03
Feb
2026
Why do viruses make some people sick and others not? Max Kellner seeks answers where infections cause little harm: by examining natural hosts such as bats. A portrait of curiosity, crises, and risk-prone research. By Björn Lohmann.
When Max Kellner boarded the last plane leaving England for Vienna in early March 2020, the doctoral student from Austria had no idea that this moment would have a permanent impact on his academic career. In Cambridge, everything had just been shut down: halls of residence, institutes, public life. ‘It was a weird atmosphere,’ Kellner recalls how he felt the beginning of the COVID-19 pandemic. ‘Everyone had to leave—and no one had any idea when they would be able to return.’

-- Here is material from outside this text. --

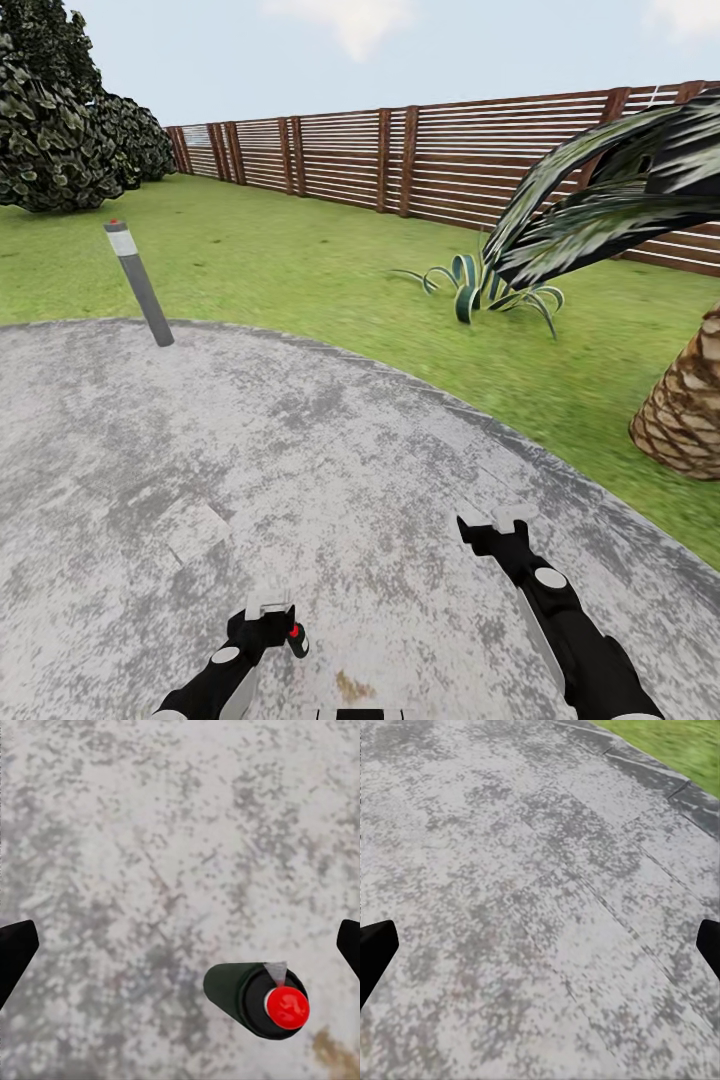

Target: Pick up the pesticide atomizer in the garden and spray insectifuge to fully cover both potted plants in the garden.

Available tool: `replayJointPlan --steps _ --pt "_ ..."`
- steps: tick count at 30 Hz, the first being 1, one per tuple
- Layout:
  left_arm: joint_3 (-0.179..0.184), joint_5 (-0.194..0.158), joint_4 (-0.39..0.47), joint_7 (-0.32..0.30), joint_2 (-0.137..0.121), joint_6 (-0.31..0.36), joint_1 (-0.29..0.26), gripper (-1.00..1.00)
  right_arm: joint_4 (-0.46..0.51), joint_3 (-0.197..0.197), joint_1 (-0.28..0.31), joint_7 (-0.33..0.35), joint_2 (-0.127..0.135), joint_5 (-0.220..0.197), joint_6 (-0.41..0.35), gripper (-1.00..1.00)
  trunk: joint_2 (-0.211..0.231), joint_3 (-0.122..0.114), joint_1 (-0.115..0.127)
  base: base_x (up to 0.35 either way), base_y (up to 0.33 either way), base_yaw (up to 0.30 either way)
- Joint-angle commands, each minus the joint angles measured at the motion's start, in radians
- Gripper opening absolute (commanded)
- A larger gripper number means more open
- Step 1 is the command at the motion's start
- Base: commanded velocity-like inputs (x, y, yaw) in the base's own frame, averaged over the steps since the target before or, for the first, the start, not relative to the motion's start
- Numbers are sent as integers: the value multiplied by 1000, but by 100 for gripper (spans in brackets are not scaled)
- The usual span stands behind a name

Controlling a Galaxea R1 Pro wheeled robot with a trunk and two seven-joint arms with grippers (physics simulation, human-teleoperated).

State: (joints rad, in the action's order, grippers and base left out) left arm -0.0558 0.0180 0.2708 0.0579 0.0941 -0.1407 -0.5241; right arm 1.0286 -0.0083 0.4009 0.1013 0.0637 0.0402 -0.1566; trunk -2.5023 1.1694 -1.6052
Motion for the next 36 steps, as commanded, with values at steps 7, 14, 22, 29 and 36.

Back in Vienna a few days later, he received a request that called for many of the qualities that distinguish him as a researcher: curiosity, methodological openness—and the desire to make a real contribution to science. Colleagues from a pandemic task force asked him to join in their endeavours to develop a fast, robust alternative to PCR diagnostics. At the beginning of the pandemic, it usually took about a week to evaluate a PCR test because the laboratories were overloaded. Kellner lost no time accepting the opportunity offered by his colleagues. His master’s thesis had introduced him to CRISPR-based virus diagnostics, methods that work even without sophisticated laboratories. ‘At the time, it was clear that if social life was ever to be possible again, it would only be via having access to rapid tests,’ he says.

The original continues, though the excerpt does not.